The Tibetan Center for Human Rights and Democracy in Tibet says China's military crackdown on a peaceful demonstration March 10th in the Tibetan capital, Lhasa, resulted in 200 deaths, thousands injured and more than 6,700 people arrested or disappeared.
President of the Tibetan U.N. Advocacy Group, Ngawang Choephel, says the Tibetan Center has submitted a list of 800 detainees to the U.N. Committee Against Torture.
"According to their analysis and that of other organizations, around 1,000 Tibetans have died as a result of torture since China ratified the Convention in 1988," said Ngawang Choephel. "And, this is before the Tibetan uprising. And, now, following the Tibetan uprising, again we see torture cases emerging-more and more cases."
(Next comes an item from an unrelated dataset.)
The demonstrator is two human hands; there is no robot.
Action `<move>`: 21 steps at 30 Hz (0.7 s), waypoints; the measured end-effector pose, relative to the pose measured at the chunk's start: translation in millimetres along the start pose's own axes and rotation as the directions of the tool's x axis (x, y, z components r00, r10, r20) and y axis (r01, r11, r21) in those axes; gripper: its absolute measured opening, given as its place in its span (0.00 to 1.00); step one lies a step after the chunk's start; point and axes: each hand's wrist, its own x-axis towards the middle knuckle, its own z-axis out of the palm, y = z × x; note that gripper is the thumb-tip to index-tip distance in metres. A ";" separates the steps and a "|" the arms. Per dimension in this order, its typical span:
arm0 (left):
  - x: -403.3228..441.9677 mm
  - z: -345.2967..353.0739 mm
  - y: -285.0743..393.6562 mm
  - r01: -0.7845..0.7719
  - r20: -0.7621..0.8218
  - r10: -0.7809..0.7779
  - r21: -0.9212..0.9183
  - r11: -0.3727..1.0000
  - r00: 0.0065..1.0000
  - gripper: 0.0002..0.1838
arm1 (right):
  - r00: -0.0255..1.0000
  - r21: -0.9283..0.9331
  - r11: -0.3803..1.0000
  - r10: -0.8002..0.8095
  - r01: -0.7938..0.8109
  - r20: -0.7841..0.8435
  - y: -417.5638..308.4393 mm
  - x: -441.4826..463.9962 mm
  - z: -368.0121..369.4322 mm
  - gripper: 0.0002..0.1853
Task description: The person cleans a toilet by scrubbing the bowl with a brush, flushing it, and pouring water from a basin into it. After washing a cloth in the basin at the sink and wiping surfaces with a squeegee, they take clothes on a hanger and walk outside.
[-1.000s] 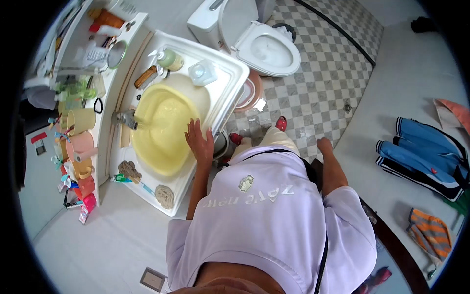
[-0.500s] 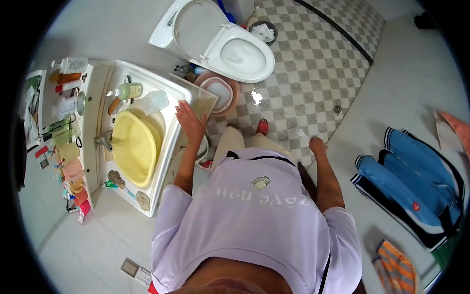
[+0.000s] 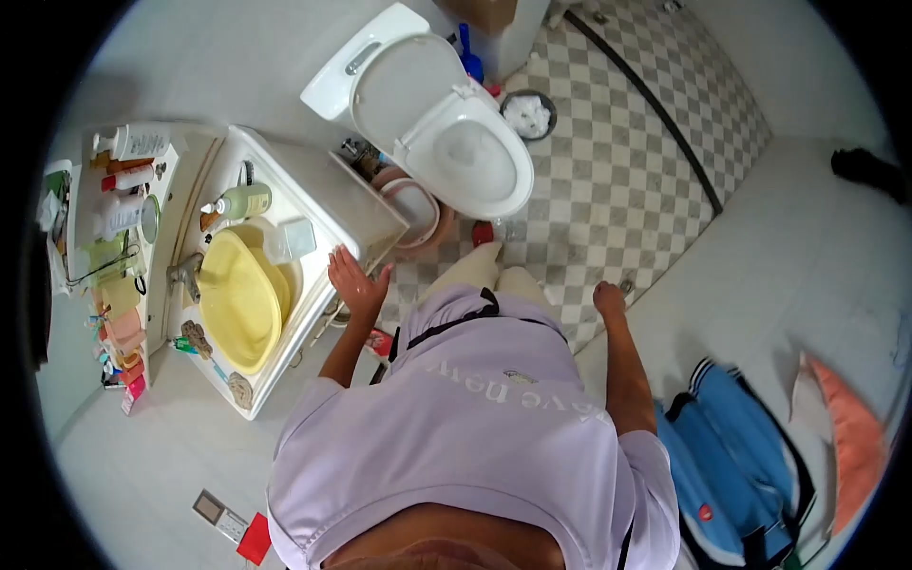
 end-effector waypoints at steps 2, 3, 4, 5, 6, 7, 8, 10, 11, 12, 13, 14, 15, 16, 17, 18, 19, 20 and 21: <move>11.1 9.8 4.8 0.024 -0.076 -0.022 0.024 0.999 0.997 0.48 | 1.000 -0.062 0.998 -0.004 0.003 -0.022 -12.2 28.1 -37.9 0.10; 11.4 12.4 8.6 0.063 -0.078 -0.057 0.067 0.996 0.995 0.47 | 1.000 -0.095 0.995 -0.008 0.006 -0.019 -15.2 38.8 -54.8 0.10; 13.0 13.5 12.5 0.098 -0.078 -0.089 0.114 0.989 0.993 0.47 | 0.998 -0.118 0.992 -0.056 0.054 -0.012 -19.1 57.3 -73.9 0.10; 17.3 10.1 16.9 0.119 -0.059 -0.112 0.141 0.983 0.992 0.46 | 0.995 -0.136 0.986 -0.100 0.099 0.002 -26.2 80.7 -92.6 0.10; 20.9 8.4 20.6 0.153 -0.043 -0.148 0.146 0.977 0.988 0.46 | 0.990 -0.153 0.978 -0.141 0.141 0.013 -33.5 108.3 -107.4 0.09; 24.6 7.1 24.0 0.186 -0.029 -0.184 0.151 0.971 0.983 0.46 | 0.979 -0.173 0.965 -0.204 0.199 -0.014 -41.4 139.4 -117.7 0.09; 29.7 5.5 27.9 0.220 -0.016 -0.220 0.155 0.963 0.975 0.46 | 0.963 -0.196 0.947 -0.268 0.255 -0.041 -52.1 172.6 -128.6 0.09; 39.5 10.7 35.6 0.354 -0.005 -0.359 0.166 0.920 0.933 0.47 | 0.910 -0.264 0.891 -0.404 0.369 -0.093 -80.9 242.1 -150.1 0.08; 38.5 22.5 34.3 0.389 -0.028 -0.390 0.186 0.903 0.920 0.47 | 0.886 -0.287 0.867 -0.451 0.407 -0.107 -101.2 273.1 -169.2 0.08; 36.7 29.6 34.8 0.424 -0.051 -0.423 0.210 0.881 0.904 0.47 | 0.858 -0.308 0.839 -0.501 0.448 -0.115 -128.6 299.7 -188.9 0.07; 38.6 28.0 39.3 0.497 -0.034 -0.500 0.184 0.848 0.865 0.48 | 0.854 -0.275 0.836 -0.514 0.475 -0.087 -154.0 331.9 -198.0 0.07; 46.9 26.9 47.0 0.572 -0.024 -0.576 0.154 0.805 0.817 0.48 | 0.845 -0.248 0.828 -0.531 0.502 -0.063 -179.0 365.9 -211.1 0.07; 60.6 35.0 51.7 0.644 -0.030 -0.645 0.117 0.756 0.763 0.49 | 0.812 -0.212 0.810 -0.575 0.547 -0.102 -207.7 400.4 -226.8 0.07; 63.8 41.1 55.6 0.676 -0.048 -0.680 0.181 0.714 0.731 0.49 | 0.782 -0.168 0.790 -0.610 0.590 -0.125 -231.9 422.9 -233.0 0.08; 62.9 46.2 57.4 0.701 -0.064 -0.710 0.247 0.669 0.701 0.49 | 0.755 -0.118 0.769 -0.640 0.629 -0.146 -254.4 442.4 -234.7 0.08; 70.7 56.9 56.6 0.723 -0.096 -0.734 0.301 0.622 0.672 0.50 | 0.741 -0.061 0.756 -0.652 0.651 -0.163 -282.1 473.6 -237.8 0.09; 74.7 64.1 55.4 0.739 -0.113 -0.753 0.333 0.586 0.648 0.50 | 0.731 -0.002 0.742 -0.661 0.671 -0.172 -309.1 501.2 -237.2 0.09; 75.0 66.8 56.6 0.752 -0.122 -0.773 0.368 0.547 0.622 0.51 | 0.724 0.059 0.727 -0.668 0.684 -0.173 -329.2 526.9 -230.3 0.10; 75.6 68.4 57.6 0.764 -0.134 -0.794 0.407 0.502 0.593 0.51 | 0.679 0.092 0.681 -0.691 0.727 -0.249 -350.8 553.1 -219.9 0.10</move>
Tibetan groups are urging the U.N. Committee to support the call by the Committee on the Rights of the Child that an independent body be given access to visit the Panchen Lama and his family members.
The Panchen Lama disappeared in 1995 when he was six years old and has not been seen or heard of since.
The World Uyghur Congress has submitted a list of 84 political prisoners to the U.N. Committee. It says many of these people have been tortured and some have been held for years without charge. It is appealing for clarification of their cases.